C'est pour cette raison que l'on a choisi une exclusion. C'est parce qu'il s'agit ici de protéger la liberté de presse, la liberté journalistique. Imposer à un organisme de presse l'obligation, chaque fois qu'on lui demande un document, de démontrer un tort particulier que pourrait causer la divulgation d'un document, c'est affecter très lourdement son indépendance et sa marge de manoeuvre pour faire du journalisme d'enquête, développer des émissions, être actif sur le marché d'achat des droits des émissions et sur le marché publicitaire. C'est pour cela qu'il y a une exclusion.
C'est pour cette raison que, selon moi, une exception, une injury-based exception, comme on le mentionnait, ne me semble pas être une façon adéquate d'assurer que le radiodiffuseur public fonctionne de façon à ce que l'on respecte la liberté constitutionnelle d'expression, qui protège aussi bien les radiodiffuseurs privés que le radiodiffuseur public. J'ai même beaucoup de doutes sur la validité constitutionnelle d'une disposition qui forcerait Radio-Canada à démontrer, chaque fois qu'on lui demande un document, que cela va lui causer un dommage. Cela équivaudrait à demander à un journal ou à une station de télévision de démontrer de façon continue que sa liberté éditoriale peut être compromise.

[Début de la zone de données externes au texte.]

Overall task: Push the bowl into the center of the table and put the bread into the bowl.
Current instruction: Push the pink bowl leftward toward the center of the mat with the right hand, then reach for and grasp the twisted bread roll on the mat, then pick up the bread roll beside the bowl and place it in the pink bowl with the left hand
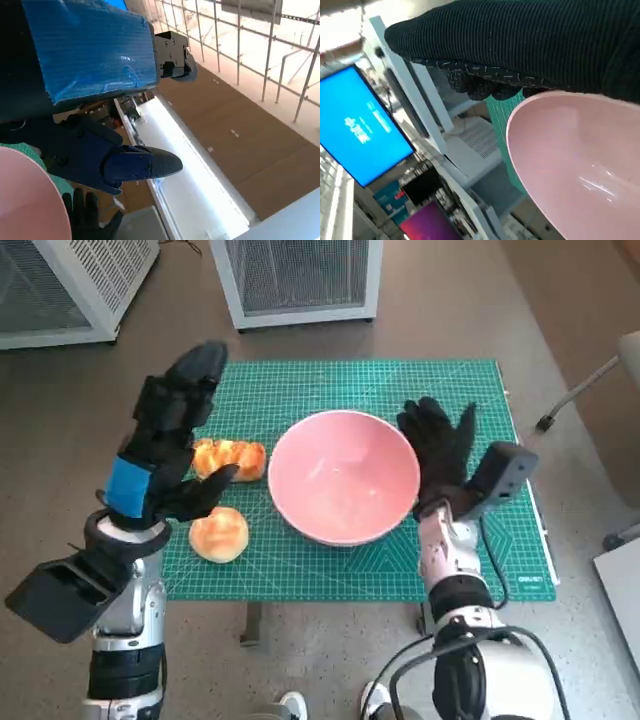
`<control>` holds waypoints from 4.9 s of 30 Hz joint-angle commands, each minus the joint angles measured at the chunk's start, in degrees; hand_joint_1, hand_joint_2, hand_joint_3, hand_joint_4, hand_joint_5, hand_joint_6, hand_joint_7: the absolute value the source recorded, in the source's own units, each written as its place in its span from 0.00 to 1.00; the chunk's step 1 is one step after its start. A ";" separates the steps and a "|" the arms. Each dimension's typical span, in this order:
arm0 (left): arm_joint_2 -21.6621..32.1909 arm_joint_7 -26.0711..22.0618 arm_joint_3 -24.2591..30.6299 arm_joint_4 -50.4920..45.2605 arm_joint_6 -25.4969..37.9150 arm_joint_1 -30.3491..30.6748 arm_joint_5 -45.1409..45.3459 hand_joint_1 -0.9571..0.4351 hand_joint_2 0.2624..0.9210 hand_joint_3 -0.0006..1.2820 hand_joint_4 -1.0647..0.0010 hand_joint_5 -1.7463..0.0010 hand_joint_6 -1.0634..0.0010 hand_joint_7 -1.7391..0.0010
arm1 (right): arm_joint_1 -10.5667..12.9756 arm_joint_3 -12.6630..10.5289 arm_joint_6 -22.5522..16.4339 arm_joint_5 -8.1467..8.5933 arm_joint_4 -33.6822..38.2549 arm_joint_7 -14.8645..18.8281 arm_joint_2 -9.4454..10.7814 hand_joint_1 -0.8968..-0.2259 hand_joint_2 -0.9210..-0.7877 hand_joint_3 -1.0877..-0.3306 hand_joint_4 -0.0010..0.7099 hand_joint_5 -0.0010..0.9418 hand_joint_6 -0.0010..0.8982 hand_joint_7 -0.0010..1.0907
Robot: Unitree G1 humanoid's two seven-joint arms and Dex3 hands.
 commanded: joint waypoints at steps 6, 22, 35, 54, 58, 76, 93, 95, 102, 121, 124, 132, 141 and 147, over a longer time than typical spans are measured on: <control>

Or, ici on parle d'un environnement pour produire de l'activité créatrice, des émissions et des nouvelles. Si une organisation de radiodiffusion comme Radio-Canada est obligée de se mobiliser pour être continuellement en train de se défendre contre des demandes d'accès à l'information, je ne suis pas du tout certain que l'on pourra considérer qu'elle possède encore la liberté éditoriale qui est reconnue à l'ensemble des radiodiffuseurs.